━━━ Data extract ━━━
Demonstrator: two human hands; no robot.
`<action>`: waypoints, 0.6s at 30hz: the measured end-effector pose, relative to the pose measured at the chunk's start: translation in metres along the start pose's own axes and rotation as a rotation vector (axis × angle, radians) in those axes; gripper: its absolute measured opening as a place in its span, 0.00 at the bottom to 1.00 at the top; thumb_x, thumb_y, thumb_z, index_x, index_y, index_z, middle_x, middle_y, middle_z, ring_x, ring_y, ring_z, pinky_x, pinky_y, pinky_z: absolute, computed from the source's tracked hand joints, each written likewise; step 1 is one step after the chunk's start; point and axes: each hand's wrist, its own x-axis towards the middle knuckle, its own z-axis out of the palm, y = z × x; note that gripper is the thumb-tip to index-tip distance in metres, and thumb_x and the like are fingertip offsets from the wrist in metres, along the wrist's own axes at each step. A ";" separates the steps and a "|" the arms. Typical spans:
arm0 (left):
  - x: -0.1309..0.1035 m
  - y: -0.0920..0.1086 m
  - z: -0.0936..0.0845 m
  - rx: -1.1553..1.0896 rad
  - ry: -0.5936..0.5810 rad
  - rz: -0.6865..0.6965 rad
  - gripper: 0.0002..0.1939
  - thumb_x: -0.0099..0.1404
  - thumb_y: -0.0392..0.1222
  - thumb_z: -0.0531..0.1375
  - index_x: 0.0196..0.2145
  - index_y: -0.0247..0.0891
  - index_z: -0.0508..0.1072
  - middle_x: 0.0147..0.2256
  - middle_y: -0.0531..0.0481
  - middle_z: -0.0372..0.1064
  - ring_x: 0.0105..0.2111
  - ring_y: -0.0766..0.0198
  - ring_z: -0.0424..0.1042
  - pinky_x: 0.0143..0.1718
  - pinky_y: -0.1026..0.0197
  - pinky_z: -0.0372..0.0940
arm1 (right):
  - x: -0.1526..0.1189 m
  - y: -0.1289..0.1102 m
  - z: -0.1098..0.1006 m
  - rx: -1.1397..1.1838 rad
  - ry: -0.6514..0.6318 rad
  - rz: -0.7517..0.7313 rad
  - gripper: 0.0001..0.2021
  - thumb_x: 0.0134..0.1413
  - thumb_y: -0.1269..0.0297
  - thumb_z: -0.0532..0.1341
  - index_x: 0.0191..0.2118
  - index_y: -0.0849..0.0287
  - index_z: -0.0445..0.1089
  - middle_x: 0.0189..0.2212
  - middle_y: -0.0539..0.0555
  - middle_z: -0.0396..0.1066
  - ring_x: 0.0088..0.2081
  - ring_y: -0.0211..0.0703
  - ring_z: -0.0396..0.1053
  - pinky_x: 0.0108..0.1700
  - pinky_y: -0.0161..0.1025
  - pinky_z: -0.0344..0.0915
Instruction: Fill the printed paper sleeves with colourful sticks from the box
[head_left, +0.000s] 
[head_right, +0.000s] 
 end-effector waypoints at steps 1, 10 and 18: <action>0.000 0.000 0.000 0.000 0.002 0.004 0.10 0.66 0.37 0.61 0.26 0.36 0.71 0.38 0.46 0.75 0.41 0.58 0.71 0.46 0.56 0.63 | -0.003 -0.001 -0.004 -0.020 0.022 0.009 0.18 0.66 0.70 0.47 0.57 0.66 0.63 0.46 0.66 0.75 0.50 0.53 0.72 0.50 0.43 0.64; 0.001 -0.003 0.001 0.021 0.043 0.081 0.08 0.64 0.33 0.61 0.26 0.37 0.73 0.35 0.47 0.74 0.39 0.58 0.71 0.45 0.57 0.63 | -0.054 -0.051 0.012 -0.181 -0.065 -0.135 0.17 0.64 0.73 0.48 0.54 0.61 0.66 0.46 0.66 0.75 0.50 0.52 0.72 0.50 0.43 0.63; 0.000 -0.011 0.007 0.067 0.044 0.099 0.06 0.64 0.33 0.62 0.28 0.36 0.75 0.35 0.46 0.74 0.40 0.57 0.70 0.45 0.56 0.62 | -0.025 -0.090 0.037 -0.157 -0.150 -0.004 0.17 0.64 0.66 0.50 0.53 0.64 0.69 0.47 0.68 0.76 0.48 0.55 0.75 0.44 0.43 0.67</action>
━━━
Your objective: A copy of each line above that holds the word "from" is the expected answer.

Finished exercise:
`<action>`: waypoints, 0.6s at 30hz: the measured end-effector pose, relative to the pose measured at the chunk's start: translation in metres along the start pose's own axes and rotation as a rotation vector (axis × angle, radians) in those axes; gripper: its absolute measured opening as a place in its span, 0.00 at the bottom to 1.00 at the top; thumb_x, thumb_y, thumb_z, index_x, index_y, index_z, middle_x, middle_y, middle_z, ring_x, ring_y, ring_z, pinky_x, pinky_y, pinky_z: absolute, computed from the source's tracked hand joints, each written likewise; step 1 is one step after the chunk's start; point and axes: each hand's wrist, its own x-axis towards the middle knuckle, its own z-axis out of the palm, y = z × x; note that gripper is the thumb-tip to index-tip distance in metres, and thumb_x and the like are fingertip offsets from the wrist in metres, along the wrist's own axes at each step. A ";" separates the steps and a "|" the arms. Typical spans:
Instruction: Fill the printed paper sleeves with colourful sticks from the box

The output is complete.